DIRECTIONS FOR THIS TASK. Search the data for the word "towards" and copy each line that has it.

Records from a collection
◇ ◇ ◇ ◇ ◇

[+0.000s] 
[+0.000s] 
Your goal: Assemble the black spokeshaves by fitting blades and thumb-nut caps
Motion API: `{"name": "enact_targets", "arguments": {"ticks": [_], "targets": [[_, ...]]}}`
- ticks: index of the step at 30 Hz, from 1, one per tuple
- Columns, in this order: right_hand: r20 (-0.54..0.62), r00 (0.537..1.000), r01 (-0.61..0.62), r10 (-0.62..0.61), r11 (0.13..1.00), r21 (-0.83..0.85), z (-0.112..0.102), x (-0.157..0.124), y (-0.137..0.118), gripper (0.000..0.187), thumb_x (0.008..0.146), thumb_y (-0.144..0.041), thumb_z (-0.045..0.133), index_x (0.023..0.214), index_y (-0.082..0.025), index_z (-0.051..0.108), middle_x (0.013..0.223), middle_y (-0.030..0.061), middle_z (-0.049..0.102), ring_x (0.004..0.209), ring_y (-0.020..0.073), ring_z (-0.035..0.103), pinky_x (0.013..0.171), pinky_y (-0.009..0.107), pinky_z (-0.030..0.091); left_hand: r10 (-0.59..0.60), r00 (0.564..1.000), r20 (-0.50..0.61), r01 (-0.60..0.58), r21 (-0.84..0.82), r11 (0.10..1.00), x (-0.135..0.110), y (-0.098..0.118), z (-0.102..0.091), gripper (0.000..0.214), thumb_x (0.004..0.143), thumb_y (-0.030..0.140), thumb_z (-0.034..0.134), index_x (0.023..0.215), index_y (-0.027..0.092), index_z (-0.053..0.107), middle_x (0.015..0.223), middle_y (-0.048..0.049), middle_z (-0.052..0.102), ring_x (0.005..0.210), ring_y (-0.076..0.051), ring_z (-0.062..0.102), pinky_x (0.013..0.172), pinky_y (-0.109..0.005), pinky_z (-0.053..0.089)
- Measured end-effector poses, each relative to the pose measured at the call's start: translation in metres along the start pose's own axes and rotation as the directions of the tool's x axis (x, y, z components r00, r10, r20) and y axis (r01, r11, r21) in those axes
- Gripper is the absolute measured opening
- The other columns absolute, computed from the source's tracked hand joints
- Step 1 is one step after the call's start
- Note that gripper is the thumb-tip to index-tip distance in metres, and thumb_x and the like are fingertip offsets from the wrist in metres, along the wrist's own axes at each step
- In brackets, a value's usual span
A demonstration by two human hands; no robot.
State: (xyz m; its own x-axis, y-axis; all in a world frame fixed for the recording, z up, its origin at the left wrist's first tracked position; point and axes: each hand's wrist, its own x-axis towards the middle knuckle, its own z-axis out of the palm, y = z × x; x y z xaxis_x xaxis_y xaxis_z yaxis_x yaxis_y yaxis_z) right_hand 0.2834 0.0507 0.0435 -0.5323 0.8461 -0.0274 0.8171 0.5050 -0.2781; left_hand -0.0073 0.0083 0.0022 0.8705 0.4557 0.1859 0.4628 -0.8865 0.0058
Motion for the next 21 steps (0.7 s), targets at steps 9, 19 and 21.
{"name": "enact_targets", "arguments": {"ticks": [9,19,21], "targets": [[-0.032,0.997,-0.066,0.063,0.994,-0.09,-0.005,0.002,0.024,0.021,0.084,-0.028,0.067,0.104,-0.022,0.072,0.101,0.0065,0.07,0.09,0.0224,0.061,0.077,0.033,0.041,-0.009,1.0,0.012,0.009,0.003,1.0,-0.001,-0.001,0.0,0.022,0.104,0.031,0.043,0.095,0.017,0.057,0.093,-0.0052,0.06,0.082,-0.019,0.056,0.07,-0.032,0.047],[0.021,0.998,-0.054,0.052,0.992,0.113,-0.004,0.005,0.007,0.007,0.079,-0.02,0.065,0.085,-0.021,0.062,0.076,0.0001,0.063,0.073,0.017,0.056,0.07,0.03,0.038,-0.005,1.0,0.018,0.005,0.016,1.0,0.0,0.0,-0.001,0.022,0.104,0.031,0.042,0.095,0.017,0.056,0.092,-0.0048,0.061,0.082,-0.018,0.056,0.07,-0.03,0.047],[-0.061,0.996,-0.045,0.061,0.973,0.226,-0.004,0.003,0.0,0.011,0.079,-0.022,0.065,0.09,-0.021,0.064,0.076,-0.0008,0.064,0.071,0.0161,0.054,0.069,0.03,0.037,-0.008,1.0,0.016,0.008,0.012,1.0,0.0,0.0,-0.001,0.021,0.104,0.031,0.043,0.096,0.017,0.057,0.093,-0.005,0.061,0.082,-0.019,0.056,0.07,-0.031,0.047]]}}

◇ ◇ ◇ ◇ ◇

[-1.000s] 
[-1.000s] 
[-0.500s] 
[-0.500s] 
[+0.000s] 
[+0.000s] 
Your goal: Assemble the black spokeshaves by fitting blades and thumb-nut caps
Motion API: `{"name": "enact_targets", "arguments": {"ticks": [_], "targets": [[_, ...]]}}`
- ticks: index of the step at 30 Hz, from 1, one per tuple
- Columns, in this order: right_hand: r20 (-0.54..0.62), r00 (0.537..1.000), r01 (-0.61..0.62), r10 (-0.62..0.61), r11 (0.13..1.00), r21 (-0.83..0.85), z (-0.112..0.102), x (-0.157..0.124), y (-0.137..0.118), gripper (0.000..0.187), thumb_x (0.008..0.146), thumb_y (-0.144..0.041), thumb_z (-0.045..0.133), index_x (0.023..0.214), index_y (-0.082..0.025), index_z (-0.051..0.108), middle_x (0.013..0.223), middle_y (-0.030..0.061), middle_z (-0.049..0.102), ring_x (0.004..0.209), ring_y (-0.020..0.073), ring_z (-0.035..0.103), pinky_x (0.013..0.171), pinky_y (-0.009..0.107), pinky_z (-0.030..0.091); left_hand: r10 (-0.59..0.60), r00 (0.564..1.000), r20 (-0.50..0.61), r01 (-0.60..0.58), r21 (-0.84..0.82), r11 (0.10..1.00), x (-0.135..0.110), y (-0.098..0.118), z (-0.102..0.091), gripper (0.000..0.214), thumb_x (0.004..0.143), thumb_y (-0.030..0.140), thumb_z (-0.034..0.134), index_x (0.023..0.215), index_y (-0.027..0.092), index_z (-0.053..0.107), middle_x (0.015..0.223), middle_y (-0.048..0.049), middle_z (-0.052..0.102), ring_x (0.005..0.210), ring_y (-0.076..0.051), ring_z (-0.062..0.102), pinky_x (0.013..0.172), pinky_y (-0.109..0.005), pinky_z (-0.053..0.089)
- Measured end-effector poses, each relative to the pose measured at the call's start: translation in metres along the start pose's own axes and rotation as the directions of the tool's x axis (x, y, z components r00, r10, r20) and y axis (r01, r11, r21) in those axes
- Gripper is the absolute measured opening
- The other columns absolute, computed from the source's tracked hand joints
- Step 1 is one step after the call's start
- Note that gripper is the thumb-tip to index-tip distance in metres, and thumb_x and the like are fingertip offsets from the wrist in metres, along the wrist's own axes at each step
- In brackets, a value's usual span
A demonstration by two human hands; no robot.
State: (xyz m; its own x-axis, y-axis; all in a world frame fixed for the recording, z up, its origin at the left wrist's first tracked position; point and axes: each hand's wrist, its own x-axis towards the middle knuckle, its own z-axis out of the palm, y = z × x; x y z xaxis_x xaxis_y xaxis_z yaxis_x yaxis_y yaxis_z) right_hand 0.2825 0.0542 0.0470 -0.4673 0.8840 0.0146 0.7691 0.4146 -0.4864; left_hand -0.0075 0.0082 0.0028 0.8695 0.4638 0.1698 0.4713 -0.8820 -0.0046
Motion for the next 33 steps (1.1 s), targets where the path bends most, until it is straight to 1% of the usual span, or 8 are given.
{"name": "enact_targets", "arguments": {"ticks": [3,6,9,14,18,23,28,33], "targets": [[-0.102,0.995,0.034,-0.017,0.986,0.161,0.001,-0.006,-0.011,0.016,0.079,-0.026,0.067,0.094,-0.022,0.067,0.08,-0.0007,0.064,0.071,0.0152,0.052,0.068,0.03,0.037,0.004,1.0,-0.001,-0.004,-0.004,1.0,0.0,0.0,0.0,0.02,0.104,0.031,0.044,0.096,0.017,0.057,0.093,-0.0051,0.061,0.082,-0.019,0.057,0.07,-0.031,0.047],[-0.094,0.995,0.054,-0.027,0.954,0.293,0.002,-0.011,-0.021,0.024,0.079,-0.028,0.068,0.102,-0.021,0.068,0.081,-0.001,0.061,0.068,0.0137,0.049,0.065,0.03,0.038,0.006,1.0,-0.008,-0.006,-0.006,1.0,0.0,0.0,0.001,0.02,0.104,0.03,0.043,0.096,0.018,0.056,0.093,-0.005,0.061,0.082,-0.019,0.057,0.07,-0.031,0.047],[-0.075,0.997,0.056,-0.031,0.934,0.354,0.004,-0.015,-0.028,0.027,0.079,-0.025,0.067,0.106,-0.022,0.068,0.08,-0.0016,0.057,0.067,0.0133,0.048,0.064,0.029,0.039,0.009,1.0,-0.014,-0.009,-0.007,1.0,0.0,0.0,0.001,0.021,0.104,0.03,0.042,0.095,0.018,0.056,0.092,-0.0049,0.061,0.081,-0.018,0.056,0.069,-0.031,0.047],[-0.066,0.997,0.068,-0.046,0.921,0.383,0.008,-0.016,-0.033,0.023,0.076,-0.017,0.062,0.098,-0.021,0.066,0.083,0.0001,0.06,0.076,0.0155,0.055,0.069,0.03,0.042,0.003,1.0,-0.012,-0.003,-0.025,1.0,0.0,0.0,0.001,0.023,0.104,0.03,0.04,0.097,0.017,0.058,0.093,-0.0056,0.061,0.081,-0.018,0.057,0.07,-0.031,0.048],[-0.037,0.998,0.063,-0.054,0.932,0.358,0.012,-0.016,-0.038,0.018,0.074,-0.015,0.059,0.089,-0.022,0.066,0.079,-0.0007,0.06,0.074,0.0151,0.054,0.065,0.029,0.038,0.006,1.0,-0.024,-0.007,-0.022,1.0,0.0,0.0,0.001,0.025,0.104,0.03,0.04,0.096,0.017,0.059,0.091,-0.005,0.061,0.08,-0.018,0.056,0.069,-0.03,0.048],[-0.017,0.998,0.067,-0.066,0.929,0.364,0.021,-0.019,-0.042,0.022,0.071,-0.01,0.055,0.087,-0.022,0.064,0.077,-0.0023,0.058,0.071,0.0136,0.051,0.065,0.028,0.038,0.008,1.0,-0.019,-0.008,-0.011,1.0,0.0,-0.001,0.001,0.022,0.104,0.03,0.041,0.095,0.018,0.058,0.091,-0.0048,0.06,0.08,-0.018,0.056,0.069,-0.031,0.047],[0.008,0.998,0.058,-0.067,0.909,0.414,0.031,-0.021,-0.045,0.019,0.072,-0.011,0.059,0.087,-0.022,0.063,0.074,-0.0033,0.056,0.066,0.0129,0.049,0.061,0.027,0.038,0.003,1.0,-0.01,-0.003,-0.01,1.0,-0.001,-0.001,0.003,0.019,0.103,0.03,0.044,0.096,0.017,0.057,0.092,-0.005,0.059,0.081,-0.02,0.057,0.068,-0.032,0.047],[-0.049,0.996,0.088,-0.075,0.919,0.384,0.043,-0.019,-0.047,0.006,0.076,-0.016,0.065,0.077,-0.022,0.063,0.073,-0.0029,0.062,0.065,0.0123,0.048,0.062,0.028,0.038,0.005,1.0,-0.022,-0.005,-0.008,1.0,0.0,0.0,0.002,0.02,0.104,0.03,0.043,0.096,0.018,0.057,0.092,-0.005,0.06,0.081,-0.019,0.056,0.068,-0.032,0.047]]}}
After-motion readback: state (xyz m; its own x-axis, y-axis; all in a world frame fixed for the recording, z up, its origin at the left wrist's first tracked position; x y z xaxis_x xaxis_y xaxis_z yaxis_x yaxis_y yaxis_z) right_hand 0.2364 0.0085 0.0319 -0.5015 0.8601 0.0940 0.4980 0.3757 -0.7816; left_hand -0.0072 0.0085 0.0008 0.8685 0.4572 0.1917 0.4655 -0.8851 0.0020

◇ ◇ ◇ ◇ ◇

FINISHED EXERCISE.
State: (xyz m; its own x-axis, y-axis; all in a world frame fixed for the recording, z up, its origin at the left wrist's first tracked position; point and axes: each hand's wrist, its own x-axis towards the middle knuckle, its own z-axis out of the palm, y = z × x; x y z xaxis_x xaxis_y xaxis_z yaxis_x yaxis_y yaxis_z) right_hand 0.2834 0.0507 0.0435 -0.5323 0.8461 -0.0274 0.8171 0.5050 -0.2781; left_hand -0.0073 0.0083 0.0022 0.8705 0.4557 0.1859 0.4628 -0.8865 0.0058
State: (xyz m; its own x-axis, y-axis; all in a world frame fixed for the recording, z up, its origin at the left wrist's first tracked position; point and axes: each hand's wrist, its own x-axis towards the middle knuckle, its own z-axis out of the palm, y = z × x; x y z xaxis_x xaxis_y xaxis_z yaxis_x yaxis_y yaxis_z) right_hand 0.2825 0.0542 0.0470 -0.4673 0.8840 0.0146 0.7691 0.4146 -0.4864; left_hand -0.0075 0.0082 0.0028 0.8695 0.4638 0.1698 0.4713 -0.8820 -0.0046

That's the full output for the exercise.